Heck goes on to explain, “Not against the white settlers, though, for he said to them, ‘I am not mad at you, but only Governor Stevens and his soldiers. I know all of this because Indian Luke who was one of Leschi’s warriors told my father and after the war he took him to that very tree. It still had fire marks upon it.”

Whether settlers knew of Leschi’s pledge or not, or whether it would have brought them any comfort is hard to say. Reports of attacks east of the mountains had long been circulated among the settlers and tales from those who passed through hostile lands left very little trust.
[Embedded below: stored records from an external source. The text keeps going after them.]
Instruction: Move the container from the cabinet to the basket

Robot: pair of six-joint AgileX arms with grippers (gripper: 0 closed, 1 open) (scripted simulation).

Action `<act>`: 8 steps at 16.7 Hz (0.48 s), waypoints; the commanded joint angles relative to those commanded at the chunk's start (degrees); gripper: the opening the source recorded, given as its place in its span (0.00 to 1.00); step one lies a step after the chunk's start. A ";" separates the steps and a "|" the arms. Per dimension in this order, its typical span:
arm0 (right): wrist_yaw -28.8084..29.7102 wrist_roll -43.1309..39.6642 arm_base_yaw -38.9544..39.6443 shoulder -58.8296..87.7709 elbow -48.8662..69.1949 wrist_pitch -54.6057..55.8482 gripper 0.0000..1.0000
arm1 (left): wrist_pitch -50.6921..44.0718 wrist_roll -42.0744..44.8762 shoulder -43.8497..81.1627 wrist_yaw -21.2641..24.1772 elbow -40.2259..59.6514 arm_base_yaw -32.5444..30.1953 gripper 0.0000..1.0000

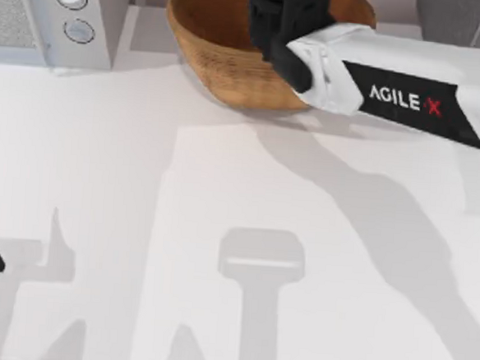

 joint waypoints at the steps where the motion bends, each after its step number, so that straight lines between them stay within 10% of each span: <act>1: 0.00 0.00 0.00 0.00 0.00 0.00 0.00 | 0.00 0.00 0.00 0.00 0.00 0.00 1.00; 8: 0.00 0.00 0.00 0.00 0.00 0.00 0.45 | 0.00 0.00 0.00 0.00 0.00 0.00 1.00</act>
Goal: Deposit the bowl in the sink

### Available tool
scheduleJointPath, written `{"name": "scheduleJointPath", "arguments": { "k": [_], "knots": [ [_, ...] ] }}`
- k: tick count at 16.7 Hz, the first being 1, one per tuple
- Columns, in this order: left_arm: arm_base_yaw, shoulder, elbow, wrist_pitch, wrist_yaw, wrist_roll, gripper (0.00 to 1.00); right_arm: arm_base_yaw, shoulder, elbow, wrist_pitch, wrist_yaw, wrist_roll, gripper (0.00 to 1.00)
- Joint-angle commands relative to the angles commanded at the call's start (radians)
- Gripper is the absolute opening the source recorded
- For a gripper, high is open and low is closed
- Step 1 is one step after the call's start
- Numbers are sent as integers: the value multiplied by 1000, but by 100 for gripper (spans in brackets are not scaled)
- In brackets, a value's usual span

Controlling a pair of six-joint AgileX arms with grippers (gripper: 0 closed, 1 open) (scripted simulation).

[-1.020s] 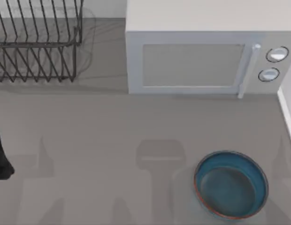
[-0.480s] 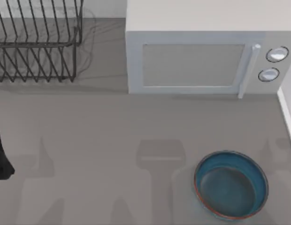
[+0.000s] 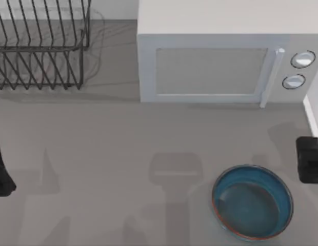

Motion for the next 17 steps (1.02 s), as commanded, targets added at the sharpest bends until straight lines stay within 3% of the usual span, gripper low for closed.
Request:
{"name": "scheduleJointPath", "arguments": {
  "k": [7, 17],
  "knots": [
    [0, 0, 0, 0, 0, 0, 100, 113, 358, 289, -283, -2, 114, 100],
    [0, 0, 0, 0, 0, 0, 100, 118, 400, 252, -225, -2, 120, 100]
  ]
}}
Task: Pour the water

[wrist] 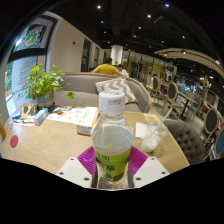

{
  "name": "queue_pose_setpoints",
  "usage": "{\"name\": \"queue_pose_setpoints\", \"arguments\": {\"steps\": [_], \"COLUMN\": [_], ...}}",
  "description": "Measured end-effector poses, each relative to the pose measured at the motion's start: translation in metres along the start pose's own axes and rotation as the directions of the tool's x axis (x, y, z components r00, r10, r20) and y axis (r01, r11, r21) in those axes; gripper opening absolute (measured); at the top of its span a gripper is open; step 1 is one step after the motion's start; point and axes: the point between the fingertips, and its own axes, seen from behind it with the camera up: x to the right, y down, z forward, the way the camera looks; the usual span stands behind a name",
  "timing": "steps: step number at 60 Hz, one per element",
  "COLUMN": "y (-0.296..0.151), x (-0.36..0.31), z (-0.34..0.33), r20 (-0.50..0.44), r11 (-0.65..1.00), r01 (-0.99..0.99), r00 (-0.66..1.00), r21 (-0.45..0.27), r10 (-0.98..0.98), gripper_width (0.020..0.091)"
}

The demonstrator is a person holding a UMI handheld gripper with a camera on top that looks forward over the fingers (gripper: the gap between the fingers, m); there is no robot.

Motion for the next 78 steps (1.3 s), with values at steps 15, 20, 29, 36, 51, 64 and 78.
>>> {"name": "queue_pose_setpoints", "arguments": {"steps": [15,20,29,36,51,64,78], "y": [-0.101,-0.146,-0.21,-0.237,-0.21,-0.152,-0.139], "x": [-0.038,-0.073,-0.168,-0.264,-0.455,-0.511,-0.519], "z": [-0.056,-0.082,-0.12,-0.144,-0.14,-0.107,-0.105], "r20": [-0.162,-0.22,-0.325,-0.379,-0.416,-0.331,-0.29], "r11": [0.969,0.93,0.782,0.598,0.1,-0.245,-0.276], "r01": [0.232,0.348,0.609,0.791,0.993,0.965,0.957], "r00": [0.963,0.922,0.771,0.598,0.119,-0.263,-0.292], "r21": [0.084,0.115,0.128,0.133,0.068,-0.095,-0.095], "r10": [-0.216,-0.318,-0.547,-0.706,-0.901,-0.906,-0.912], "gripper_width": [0.0406,0.0408,0.0404,0.0404,0.04,0.0402,0.0403]}}
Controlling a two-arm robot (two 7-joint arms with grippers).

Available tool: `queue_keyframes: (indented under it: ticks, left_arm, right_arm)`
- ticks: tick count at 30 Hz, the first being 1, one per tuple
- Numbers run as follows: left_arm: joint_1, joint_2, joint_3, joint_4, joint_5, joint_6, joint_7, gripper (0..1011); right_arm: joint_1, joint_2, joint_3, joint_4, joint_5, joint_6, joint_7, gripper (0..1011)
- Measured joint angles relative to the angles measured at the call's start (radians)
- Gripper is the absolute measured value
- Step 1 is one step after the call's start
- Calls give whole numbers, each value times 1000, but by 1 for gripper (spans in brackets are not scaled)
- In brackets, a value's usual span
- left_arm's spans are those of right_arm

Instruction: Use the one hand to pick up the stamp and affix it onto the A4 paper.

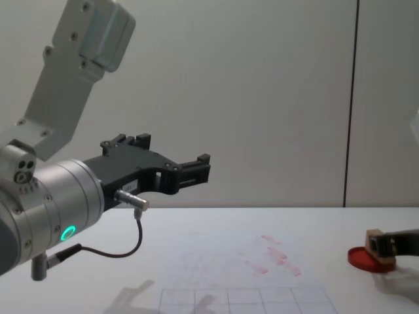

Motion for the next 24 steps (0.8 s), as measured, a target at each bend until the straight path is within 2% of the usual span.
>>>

Judson wrote, “General alarm and consternation prevailed upon all the inhabitants of our once happy, but now distracted, country. Stockades were built as speedily as possible and their families gathered into them.”
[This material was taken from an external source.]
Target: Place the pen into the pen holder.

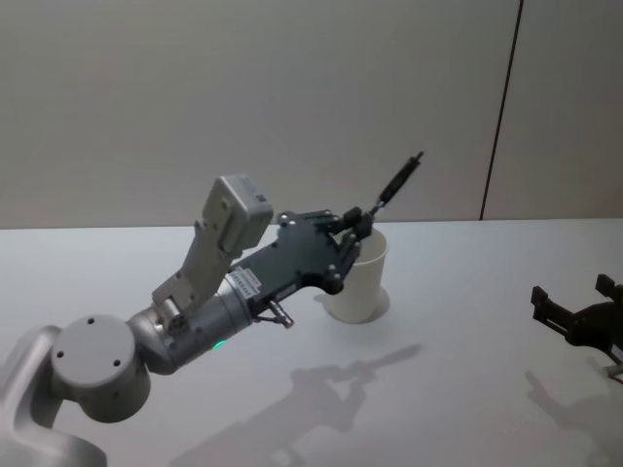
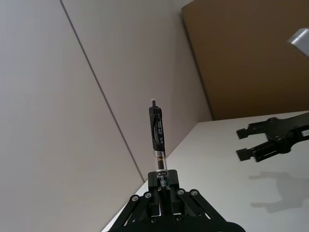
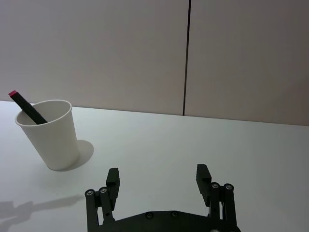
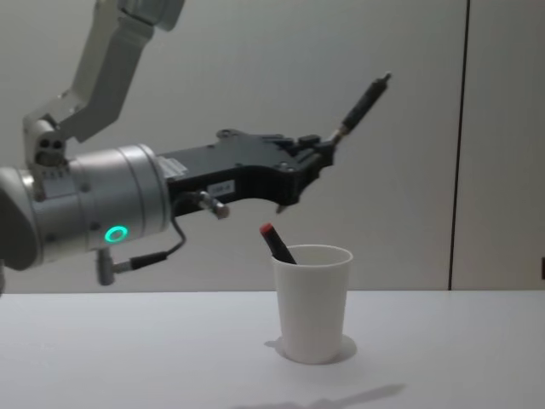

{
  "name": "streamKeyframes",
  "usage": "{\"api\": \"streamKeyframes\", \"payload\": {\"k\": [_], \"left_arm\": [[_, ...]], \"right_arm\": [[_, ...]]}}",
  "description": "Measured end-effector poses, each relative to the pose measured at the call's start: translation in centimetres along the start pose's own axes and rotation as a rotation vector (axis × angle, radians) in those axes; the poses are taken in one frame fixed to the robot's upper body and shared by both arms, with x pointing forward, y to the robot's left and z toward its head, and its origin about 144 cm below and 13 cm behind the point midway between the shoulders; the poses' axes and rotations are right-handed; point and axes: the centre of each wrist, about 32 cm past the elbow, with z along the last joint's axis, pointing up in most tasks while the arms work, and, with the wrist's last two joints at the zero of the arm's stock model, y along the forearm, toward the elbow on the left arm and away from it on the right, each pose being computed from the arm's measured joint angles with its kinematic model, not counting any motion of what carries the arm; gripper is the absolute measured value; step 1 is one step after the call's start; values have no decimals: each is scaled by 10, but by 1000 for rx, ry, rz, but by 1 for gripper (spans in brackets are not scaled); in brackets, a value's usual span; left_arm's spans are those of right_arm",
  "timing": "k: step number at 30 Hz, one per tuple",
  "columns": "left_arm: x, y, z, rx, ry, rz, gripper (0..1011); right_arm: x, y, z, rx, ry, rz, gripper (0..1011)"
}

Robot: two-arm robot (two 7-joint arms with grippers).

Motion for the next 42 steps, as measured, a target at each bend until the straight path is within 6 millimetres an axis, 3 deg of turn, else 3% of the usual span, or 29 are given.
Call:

However, many families stayed on their homesteads and even shunned building forts on the grounds that it was injurious to the goodwill between settlers and Native Americans. Yet for those families whose husbands and fathers volunteered for war, it was comforting to seek the safety of the forts.

Fort Henness 1975, Grand Mound
Lewis County Historical Society members hold up a scale model replica of Fort Henness at the same location that the Fort stood in Grand Mound on July 18, 1982. From left to right is Harlan Shepardson, Hamlet Hilpert, Don Bunker and Minnie Lindgreen. This model is currently in storage at the museum. Photo courtesy: Lewis County Historical Museum

Life in Fort Henness

As Art Dwelley explains in “Prairies and Quarries,” “The outbreak of hostilities caused panic among the settlers of the area, many of them isolated and without any close neighbors. Forts, stockades and blockhouses were built all over the area. The Tenino pioneers joined those of Grand Mound and erected Fort Henness, the largest of the Indian War stockades. Fort Henness was built of logs and measured 100 by 130 feet, with blockhouses on the northwest and southwest corners and gates at each end. Lining the walls inside the fort were tiny sheds where individual families took shelter. A guard house, barracks for single men and a school building were erected in the courtyard.”
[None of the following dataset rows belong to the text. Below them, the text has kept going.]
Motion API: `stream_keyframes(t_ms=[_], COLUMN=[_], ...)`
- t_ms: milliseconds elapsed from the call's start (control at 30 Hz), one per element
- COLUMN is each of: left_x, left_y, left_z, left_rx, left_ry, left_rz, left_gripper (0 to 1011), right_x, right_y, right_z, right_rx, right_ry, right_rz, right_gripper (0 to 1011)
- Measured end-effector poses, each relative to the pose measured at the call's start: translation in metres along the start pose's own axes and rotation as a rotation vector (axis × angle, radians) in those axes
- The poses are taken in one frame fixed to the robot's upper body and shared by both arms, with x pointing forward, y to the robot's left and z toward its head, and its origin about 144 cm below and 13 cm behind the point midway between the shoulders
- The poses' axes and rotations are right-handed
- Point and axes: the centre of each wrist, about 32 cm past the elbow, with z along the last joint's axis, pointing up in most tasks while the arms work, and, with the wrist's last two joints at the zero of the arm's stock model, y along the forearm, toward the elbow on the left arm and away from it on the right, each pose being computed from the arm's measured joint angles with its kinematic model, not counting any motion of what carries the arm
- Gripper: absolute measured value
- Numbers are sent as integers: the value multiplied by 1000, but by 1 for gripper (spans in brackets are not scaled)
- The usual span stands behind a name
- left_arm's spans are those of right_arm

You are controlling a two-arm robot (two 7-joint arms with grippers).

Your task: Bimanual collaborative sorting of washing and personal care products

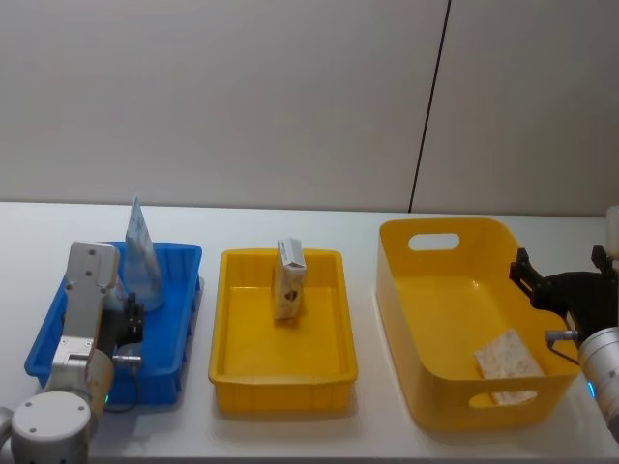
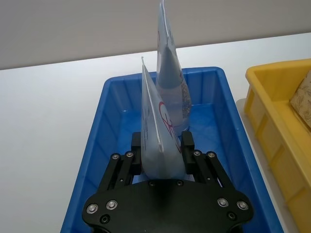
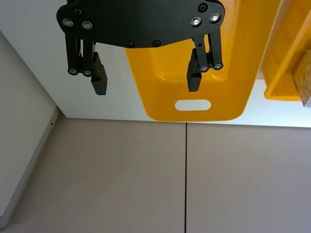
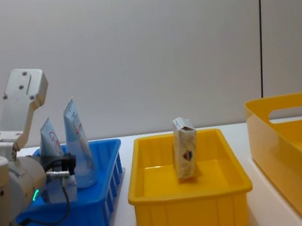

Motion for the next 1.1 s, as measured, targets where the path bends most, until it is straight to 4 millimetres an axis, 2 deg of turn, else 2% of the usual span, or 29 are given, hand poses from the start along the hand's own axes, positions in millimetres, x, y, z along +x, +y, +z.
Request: stream_keyframes(t_ms=[400,1100], left_x=[2,9], left_y=[3,15], left_z=[-1,18], left_rx=[-54,-269], left_ry=[-30,-43], left_rz=[0,-84], left_gripper=[378,264], right_x=[0,0], right_y=[0,0], right_z=[0,0], right_rx=[0,0], right_ry=[0,0], right_rz=[0,0], right_gripper=[1004,1004])
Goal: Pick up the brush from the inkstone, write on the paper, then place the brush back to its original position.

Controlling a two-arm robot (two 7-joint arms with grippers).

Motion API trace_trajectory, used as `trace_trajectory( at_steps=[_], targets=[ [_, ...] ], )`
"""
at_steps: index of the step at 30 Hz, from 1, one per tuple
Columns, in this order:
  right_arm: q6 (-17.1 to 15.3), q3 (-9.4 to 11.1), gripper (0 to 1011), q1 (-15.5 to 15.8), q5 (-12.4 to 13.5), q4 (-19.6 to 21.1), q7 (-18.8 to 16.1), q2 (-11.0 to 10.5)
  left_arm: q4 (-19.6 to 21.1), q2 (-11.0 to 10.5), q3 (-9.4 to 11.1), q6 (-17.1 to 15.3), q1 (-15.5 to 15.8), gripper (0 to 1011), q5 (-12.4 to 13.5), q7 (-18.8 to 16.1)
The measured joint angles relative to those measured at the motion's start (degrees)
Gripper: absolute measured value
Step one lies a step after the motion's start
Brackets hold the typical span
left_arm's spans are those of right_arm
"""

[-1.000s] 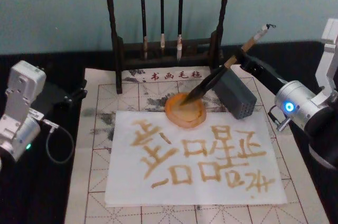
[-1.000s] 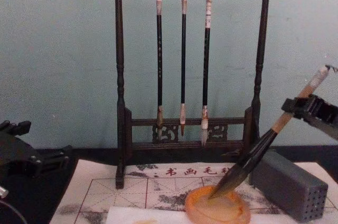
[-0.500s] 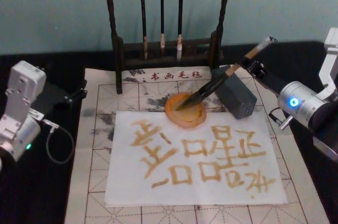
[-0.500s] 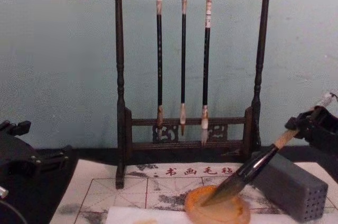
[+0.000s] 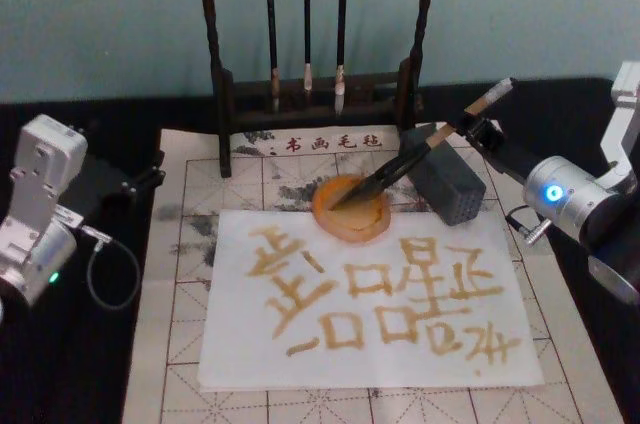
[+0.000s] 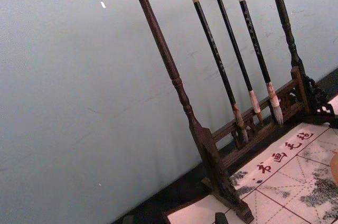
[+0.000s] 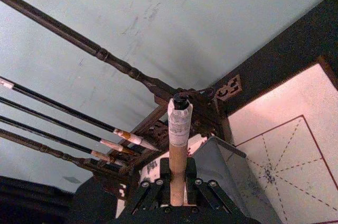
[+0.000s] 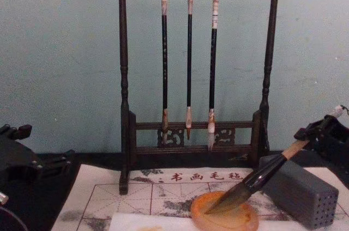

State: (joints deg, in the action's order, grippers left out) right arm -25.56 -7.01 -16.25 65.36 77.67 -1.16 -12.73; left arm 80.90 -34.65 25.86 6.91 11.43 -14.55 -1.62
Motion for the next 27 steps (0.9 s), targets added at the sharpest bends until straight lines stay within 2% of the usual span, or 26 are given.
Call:
trace_trajectory(
  at_steps=[14, 27],
  targets=[
    [0.7, -1.8, 177, -1.6, 1.6, -2.7, 0.4, -0.6, 0.0, 0.0, 0.0, 0.0, 0.0, 1001, 0.0, 0.0],
    [1.3, -2.6, 177, -2.0, 2.3, -3.1, 0.9, -1.1, 0.0, 0.0, 0.0, 0.0, 0.0, 1001, 0.0, 0.0]
  ],
)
By my estimation, most of the housing sheds would have been no more than 14 feet long and half as wide. The fort housed 224 men, women and children.

Judson, who stayed for a time at the Fort in Claquato, could best understand the life in a fort, but even she was impressed by crowded nature of Fort Henness.

“There were 30 families confined in Fort Henness, on Grand Mound, including my father. This being a central fort, all the families from the surrounding country flocked into it, and here they lived for 16 months, as thick as bees in a hive, and in perfect harmony, notwithstanding the fact that only a thin partition separated the families”

Judson’s friend Mrs. Biles lived at Fort Henness and explained that the harmony that existed there had more to do with the belief that they could soon meet their end. “A common danger levels all differences and brings humanity into that condition of mutual love where the dove of peace reigns supreme and pity ‘tis, ‘tis true that in this beautiful world we find that fear is most frequently the chief factor in subduing the human heart.”

Gate of Fort Henness Tenino, WA
What are believed to be the gates of Fort Henness are housed at the Tenino Depot Museum. Photo credit: Rich Edwards

While Judson admired these sentiments, she did harbor some reservation. “When I visited the fort and saw the number of children, of all ages, sizes and conditions, truly I marveled that such a reign of peace was possible.”

The families lived together at the fort from the winter of 1855 and most of 1856, but in some ways life and love marched on, as evidenced by the December 19, 1856, edition of the Pioneer and Democrat which announces “a marriage at Fort Henness, on the 14th inst…by Rev. J.F. Devore. Mr. WM. MARTIN and Miss ANN E. YANTIS, both of this county and Territory.”

Fort Henness was never attacked, and life was relatively peaceful in the South County. The fort was disbanded at the close of the hostilities, but for those who uprooted their lives the fort did offer an opportunity for families who lived scattered and remotely around South Thurston County to form a community for a season.